UNIDENTIFIED MALE: You take Ashley to the restaurant. How did you get Ashley from the apartment to the restaurant?
UNIDENTIFIED MALE: Put her in the car seat.
UNIDENTIFIED MALE: Carried her out to the car?
UNIDENTIFIED MALE: Yes.
UNIDENTIFIED FEMALE: Your daughter, did you carry her in?
UNIDENTIFIED MALE: Yes.
UNIDENTIFIED MALE: OK.
UNIDENTIFIED MALE: They saw me. There`s two guys on the roof working on the roof or something like that. And we got her inside and just we laid her
down and we just continued our work. The plan was to put Jojo could see her there in to that, find that she is there. Then I would hide her up in the
walk-in freezer and then we call the police at night. Jojo looked at there and find that she was there.
UNIDENTIFIED MALE: You guys, actually cooked and served meals while your daughter was laying there?
UNIDENTIFIED MALE: Yes.
UNIDENTIFIED MALE: And went on with business as usual?
UNIDENTIFIED MALE: Yes.
(END VIDEOTAPE)
BANFIELD: The father told the police that they convinced their other little daughter that there had been some kind of a noise at the backdoor.
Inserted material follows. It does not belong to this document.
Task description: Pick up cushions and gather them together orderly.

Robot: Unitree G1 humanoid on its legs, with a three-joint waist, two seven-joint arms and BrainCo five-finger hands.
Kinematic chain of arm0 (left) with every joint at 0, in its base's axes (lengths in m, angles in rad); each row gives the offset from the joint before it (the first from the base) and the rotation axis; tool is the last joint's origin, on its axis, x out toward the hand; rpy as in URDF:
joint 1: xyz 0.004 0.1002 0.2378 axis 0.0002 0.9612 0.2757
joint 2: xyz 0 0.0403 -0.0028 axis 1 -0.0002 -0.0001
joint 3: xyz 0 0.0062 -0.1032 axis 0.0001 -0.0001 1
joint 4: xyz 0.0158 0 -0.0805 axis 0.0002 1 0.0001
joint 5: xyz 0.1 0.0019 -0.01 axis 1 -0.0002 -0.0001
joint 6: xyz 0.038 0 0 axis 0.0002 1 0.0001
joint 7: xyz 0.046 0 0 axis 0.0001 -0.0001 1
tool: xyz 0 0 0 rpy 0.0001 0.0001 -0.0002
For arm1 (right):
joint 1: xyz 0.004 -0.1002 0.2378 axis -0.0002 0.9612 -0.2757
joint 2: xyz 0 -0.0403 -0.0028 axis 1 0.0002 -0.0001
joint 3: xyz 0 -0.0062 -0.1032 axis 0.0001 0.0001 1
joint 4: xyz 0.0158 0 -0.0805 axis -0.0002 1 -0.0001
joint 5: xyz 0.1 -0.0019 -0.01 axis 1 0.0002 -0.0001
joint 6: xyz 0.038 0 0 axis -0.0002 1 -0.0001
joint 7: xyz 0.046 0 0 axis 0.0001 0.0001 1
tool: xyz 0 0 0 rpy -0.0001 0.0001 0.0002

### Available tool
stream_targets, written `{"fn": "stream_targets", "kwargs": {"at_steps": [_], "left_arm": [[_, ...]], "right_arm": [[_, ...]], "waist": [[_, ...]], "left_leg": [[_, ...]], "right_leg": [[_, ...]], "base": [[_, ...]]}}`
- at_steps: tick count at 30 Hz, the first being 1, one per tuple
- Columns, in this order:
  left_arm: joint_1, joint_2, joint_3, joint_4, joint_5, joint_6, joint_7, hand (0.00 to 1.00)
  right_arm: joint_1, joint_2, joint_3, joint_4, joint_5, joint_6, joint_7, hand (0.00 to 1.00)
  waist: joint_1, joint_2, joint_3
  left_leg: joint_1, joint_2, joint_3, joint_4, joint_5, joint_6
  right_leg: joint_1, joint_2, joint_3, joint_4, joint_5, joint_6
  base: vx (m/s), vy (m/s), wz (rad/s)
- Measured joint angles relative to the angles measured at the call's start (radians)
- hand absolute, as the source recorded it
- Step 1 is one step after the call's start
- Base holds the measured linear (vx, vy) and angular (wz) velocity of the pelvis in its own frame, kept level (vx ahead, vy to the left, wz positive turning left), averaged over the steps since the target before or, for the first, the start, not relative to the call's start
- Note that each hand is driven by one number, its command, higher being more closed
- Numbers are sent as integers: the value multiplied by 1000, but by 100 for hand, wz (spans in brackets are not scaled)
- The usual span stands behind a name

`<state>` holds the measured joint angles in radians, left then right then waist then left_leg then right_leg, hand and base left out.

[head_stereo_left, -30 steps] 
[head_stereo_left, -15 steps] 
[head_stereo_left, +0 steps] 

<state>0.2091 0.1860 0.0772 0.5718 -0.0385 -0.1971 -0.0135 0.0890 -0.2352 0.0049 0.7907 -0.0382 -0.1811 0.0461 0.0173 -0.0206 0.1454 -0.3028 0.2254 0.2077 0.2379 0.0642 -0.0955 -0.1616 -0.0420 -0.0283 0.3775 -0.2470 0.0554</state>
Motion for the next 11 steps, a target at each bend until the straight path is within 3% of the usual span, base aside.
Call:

Apparently a scheme so that Ashley`s sister would tell the police maybe she heard maybe little Ashley leave the restaurant when in reality Ashley was
there the whole time, dead in a container.
(BEGIN VIDEOTAPE)
UNIDENTIFIED MALE: Then what happened?
UNIDENTIFIED MALE: And then I moved her, you know, to the walk-in freezer. And put her in that plastic container so that she wouldn`t stink.
UNIDENTIFIED FEMALE: What kind of container?
UNIDENTIFIED MALE: Like a -- those plastic containers for restaurants. And that`s when we were going to call the police. We were hoping that the
police would come here and we didn`t expect this. We didn`t know the procedure exactly what`s going on, you know. We didn`t know that I was
going to come down here and take a polygraph and ask so much questions. There would be so many people involved. If we knew that there was going to
be liked 100 people searching or maybe even more. I am so sorry.
UNIDENTIFIED FEMALE: What were your plans to do after they quit looking for. What were you going to do?
UNIDENTIFIED MALE: We don`t really know. There was three things. Burn it, bury it, or throw it in the ocean.
(END VIDEOTAPE)
BANFIELD: If you were in disbelief, I am, too. The mom who gave her interrogation information had the flat affect as well. Admitting that she
had, you know, admitting that her child was difficult and that she had hit her in the head and that`s how little Ashley Chao died. And Ming-Ming is
facing 22 years behind bars for this. Her husband, Lian, is getting 12 years for this.
I want to bring in clinical and forensic psychologist, Cheryl Eric (ph). She joins me from Los Angeles.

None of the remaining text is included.